Getting the most out of gemstones

June 25, 2009
Dr. Anton Winterfeld and Dr. Peter Klein are getting the most out of gemstones. Credit: Fraunhofer/Dirk Mahler

Emeralds, rubies and the like are referred to as colored gemstones by experts. They sparkle and shine with varying intensity, depending on the cut. A new machine can achieve the best possible cut and extract up to 30 percent more precious stone from the raw material.

"We were astounded when our customer, Markus Wild, approached us and we were not at all certain whether mathematics could offer a solution for the very complex problem of volume optimization of gemstones," says Dr. Anton Winterfeld from the Fraunhofer Institute for Industrial Mathematics ITWM. Jointly with his colleague Dr. Peter Klein, he will receive one of the 2009 Joseph von Fraunhofer prizes for the development of GemOpt, a new industrial process for the volume-optimized utilization of colored gemstones.

In contrast to diamonds, there are innumerable combinations of types and proportions of cut, and types of facet patterns for colored gemstones. When chosen correctly, the interplay of these variables ensures the luster in the stone, its shine. Sometimes just a few facets are sufficient to make a gemstone sparkle, sometimes several hundred. The task was to set limits on what seemed to be infinite and to calculate the optimal volume.

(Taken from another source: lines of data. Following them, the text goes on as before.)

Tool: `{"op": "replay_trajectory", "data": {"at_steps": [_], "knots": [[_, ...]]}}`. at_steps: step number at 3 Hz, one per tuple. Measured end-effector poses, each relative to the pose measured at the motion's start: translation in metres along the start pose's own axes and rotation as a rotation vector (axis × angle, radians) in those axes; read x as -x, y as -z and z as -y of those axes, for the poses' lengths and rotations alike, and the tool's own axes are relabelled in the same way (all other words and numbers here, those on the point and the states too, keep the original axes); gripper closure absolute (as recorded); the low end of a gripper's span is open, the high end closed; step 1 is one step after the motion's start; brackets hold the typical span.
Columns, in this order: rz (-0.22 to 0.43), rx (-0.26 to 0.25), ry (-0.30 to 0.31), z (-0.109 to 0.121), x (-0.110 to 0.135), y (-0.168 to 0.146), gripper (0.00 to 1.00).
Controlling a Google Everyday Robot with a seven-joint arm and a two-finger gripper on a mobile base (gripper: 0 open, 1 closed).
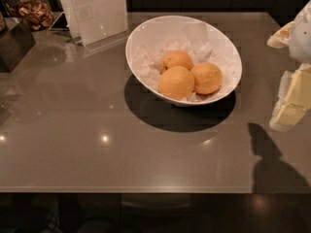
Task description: Pick orange from white bowl
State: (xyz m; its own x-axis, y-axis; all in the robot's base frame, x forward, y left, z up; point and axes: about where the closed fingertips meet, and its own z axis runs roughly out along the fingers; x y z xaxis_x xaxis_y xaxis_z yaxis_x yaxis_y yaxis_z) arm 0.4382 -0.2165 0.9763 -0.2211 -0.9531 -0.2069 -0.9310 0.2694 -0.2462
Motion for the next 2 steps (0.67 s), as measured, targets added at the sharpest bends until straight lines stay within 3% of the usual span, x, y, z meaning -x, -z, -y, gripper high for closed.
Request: {"op": "replay_trajectory", "data": {"at_steps": [1,2], "knots": [[0.004,-0.006,0.007,0.001,0.003,0.001,0.00],[0.019,0.005,0.063,0.016,0.023,-0.006,0.00]]}}
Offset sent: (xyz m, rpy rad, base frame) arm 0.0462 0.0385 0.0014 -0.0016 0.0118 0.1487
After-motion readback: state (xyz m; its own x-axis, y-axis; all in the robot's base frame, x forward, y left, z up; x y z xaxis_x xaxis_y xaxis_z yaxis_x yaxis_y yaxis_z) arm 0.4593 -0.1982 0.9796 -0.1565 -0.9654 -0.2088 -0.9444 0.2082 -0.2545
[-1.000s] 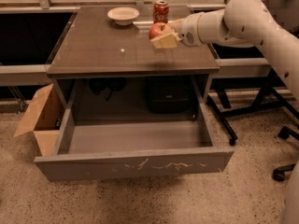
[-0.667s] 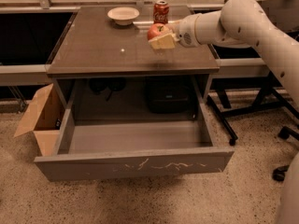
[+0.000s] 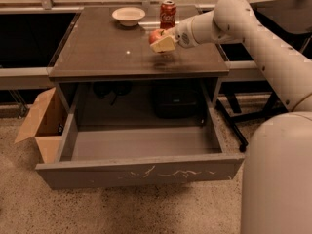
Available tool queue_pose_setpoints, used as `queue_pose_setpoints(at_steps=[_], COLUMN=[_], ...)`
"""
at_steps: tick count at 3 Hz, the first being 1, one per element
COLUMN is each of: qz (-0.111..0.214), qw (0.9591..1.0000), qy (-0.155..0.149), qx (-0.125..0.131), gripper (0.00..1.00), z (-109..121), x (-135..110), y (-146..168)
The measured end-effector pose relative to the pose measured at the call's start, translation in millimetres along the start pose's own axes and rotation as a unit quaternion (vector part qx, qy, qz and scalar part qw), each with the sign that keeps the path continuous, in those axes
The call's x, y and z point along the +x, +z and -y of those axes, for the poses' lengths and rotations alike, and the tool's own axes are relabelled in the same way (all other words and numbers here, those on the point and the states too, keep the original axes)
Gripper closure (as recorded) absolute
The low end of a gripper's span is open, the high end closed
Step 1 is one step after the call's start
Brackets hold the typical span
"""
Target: Pick apple from top drawer and place on counter
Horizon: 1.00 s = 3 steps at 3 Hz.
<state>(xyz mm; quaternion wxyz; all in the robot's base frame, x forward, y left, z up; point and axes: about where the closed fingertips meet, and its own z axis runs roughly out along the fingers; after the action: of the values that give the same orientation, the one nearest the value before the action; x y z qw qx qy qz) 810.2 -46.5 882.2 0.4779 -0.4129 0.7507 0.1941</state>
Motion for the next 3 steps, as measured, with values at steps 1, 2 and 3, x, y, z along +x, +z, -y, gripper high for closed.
queue_pose_setpoints(at_steps=[1, 2, 3], qz=[-0.018, -0.034, -0.036], qw=[0.9998, 0.9994, 0.9993], qy=[-0.001, -0.006, -0.008], qx=[-0.001, 0.001, 0.002], gripper=[0.86, 0.63, 0.40], z=[11, 16, 18], x=[0, 1, 0], y=[18, 30, 31])
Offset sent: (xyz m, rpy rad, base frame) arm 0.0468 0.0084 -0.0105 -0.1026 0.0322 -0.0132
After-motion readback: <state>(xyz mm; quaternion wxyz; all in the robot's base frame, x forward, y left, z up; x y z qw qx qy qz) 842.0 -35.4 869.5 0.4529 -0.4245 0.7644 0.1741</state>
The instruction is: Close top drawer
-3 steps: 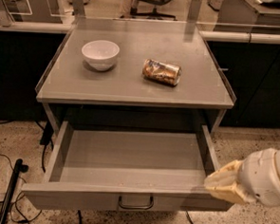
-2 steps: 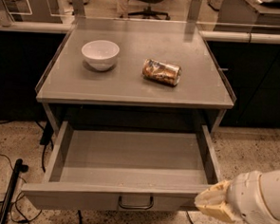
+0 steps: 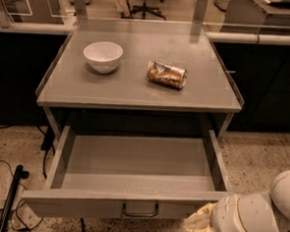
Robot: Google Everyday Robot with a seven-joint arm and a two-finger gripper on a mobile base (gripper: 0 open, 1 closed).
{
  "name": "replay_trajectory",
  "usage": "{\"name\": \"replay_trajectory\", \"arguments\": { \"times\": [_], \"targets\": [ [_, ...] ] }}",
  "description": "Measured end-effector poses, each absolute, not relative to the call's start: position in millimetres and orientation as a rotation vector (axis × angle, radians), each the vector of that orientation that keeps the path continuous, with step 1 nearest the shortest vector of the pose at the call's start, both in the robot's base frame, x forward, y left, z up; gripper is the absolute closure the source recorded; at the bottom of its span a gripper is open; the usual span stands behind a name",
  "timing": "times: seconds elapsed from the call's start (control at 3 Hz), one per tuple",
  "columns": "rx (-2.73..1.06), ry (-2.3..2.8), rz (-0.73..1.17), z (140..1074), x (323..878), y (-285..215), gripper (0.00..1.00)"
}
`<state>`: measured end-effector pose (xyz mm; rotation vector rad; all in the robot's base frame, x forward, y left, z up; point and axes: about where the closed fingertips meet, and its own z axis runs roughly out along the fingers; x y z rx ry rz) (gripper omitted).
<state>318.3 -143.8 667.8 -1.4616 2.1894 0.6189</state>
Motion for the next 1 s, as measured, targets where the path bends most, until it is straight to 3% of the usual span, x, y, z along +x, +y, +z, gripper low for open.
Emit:
{"name": "replay_trajectory", "arguments": {
  "times": [0.33,1.0],
  "targets": [
    [-1.467,2.189,0.616,665.5,318.6,-142.8,0.83],
    [-1.467,2.189,0.616,665.5,318.6,-142.8,0.36]
  ]
}}
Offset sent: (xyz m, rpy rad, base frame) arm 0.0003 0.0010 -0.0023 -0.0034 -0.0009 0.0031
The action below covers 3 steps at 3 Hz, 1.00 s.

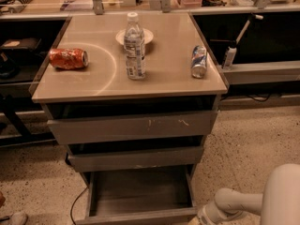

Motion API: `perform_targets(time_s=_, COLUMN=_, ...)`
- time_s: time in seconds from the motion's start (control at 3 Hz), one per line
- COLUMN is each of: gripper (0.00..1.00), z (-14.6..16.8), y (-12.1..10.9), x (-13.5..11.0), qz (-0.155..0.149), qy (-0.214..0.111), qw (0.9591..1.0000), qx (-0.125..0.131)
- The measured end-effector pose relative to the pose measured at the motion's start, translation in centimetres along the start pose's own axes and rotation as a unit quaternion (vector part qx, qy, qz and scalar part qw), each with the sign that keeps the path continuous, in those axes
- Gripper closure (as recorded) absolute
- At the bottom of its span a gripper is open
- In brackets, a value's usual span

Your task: Close bottom drawer

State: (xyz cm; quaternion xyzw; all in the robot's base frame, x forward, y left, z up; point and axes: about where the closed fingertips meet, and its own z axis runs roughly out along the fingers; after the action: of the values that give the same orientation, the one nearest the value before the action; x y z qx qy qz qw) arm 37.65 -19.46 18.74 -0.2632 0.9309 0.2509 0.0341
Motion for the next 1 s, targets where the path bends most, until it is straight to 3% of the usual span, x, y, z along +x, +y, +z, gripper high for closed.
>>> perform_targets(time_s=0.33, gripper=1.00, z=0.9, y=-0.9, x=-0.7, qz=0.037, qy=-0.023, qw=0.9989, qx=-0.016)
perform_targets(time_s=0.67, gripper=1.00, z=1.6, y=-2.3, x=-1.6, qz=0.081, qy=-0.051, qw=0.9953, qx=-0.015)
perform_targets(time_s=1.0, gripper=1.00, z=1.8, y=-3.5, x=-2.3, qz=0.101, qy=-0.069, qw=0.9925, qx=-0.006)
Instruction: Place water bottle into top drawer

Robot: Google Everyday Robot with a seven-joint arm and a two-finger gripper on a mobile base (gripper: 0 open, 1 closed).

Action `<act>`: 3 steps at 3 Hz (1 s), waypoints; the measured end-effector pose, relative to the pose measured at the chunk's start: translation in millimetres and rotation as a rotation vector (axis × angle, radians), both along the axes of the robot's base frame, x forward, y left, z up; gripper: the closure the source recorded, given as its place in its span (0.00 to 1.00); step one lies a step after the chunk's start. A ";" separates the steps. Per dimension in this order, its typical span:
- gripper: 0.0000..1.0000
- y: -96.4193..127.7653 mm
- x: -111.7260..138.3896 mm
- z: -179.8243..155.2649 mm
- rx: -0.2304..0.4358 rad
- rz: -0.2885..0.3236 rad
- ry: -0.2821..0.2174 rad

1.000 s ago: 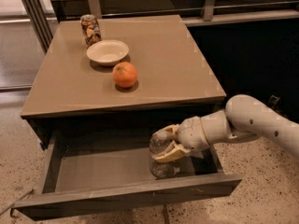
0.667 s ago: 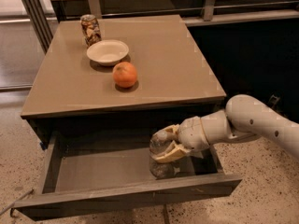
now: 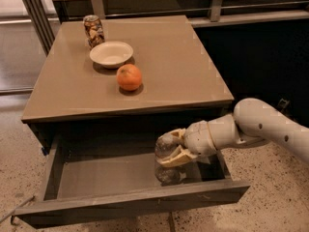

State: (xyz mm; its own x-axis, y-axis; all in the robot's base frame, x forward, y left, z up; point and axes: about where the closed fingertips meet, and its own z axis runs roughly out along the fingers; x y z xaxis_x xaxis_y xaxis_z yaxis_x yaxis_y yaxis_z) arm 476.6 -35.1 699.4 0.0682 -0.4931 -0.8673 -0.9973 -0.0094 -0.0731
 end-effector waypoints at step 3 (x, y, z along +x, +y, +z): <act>0.00 0.1 0.0 0.0 0.000 0.000 0.000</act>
Offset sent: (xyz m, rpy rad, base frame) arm 0.0000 0.0000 0.0000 0.0000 0.0000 0.0000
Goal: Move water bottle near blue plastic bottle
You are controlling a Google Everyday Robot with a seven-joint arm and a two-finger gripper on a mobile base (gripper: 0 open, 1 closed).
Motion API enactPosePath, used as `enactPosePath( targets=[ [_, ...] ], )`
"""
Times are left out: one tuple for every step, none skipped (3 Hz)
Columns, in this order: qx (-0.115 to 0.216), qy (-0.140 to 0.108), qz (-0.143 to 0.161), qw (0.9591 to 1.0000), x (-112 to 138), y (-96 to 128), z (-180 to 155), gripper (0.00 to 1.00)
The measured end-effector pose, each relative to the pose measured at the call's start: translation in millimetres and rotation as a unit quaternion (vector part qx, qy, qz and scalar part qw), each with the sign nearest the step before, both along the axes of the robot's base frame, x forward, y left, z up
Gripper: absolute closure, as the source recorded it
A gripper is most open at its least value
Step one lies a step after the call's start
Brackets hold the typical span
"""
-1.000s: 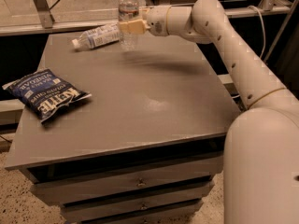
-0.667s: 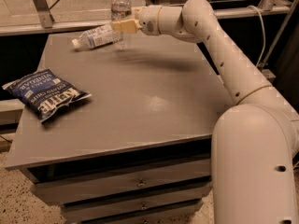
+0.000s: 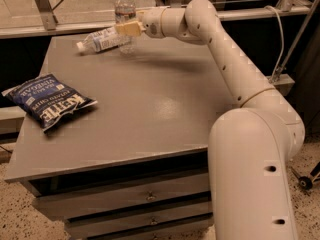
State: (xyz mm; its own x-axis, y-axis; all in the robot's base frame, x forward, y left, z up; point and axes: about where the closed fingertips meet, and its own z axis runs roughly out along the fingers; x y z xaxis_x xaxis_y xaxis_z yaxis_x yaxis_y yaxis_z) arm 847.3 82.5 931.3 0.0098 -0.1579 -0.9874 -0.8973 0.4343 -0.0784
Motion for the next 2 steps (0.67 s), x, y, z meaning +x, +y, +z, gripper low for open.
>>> enactPosePath(
  targets=[
    [-0.009,0.002,-0.016,0.9998,15.5,2.7,-9.9,0.51],
    [-0.012,0.001,-0.026,0.9996,23.4,1.0,-13.5,0.28]
  ],
)
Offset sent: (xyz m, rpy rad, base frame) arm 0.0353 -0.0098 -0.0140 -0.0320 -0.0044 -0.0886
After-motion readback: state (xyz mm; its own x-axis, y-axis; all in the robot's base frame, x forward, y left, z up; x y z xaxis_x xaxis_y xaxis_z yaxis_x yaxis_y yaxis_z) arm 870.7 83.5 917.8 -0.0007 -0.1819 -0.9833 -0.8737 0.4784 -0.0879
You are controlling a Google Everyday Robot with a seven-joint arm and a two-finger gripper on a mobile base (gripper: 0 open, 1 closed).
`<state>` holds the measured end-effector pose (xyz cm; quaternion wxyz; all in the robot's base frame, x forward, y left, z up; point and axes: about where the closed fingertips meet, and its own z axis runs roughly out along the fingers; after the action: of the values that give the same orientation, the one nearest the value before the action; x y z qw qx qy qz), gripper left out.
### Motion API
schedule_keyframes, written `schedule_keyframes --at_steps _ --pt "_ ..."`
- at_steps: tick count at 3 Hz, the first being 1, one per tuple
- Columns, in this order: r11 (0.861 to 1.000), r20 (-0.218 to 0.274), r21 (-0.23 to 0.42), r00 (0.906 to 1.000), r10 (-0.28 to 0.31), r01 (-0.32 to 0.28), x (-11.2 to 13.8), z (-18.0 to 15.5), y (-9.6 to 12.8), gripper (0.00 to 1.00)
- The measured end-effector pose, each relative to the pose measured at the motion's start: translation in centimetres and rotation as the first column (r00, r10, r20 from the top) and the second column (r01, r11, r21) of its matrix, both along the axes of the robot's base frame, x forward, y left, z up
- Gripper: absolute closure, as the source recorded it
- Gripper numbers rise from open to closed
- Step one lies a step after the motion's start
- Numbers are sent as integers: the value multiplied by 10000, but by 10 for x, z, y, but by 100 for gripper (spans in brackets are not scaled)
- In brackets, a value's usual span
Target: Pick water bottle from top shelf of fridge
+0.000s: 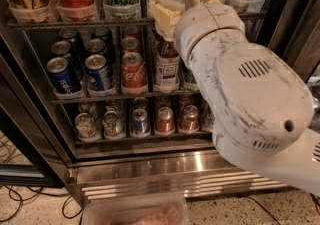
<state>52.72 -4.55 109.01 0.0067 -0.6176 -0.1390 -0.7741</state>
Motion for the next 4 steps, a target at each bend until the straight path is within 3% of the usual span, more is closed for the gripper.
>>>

The , which finally resulted in a solution, originated from the area of general semi-infinite optimization. This involved a new type of algorithm, which had until now only been theoretically defined. The team at the ITWM continued to develop this approach and implemented it for this specific problem. The result is an outstanding achievement, also in scientific terms. The second essential part of GemOpt is process control, which Dr. Peter Klein has worked out. For this he ascertained precisely how raw gemstones behave when processed and transferred his findings to the control unit of the machine.

The machine runs fully automatically. First of all, the raw stone is measured. On the basis of these data, the computer calculates optimal embedments, proportions and facet patterns for different basic geometries. The customer then opts for one of the proposed solutions and the machine begins cutting. The process control unit is finely balanced, so that the machine does not split the stones as it cuts them. The system then moves seamlessly on to the polishing step. The 17 axes ensure that the stone can move along any desired path. The machine cuts the facets to ten micrometers exactly - the stones are therefore perfectly geometric. A further advantage is that the machine can produce identical stones - ideal for necklaces. Cutting with the machine can result in up to 30 per cent more weight. This puts a significantly higher price on the stone.

Source: Fraunhofer-Gesellschaft (news : web)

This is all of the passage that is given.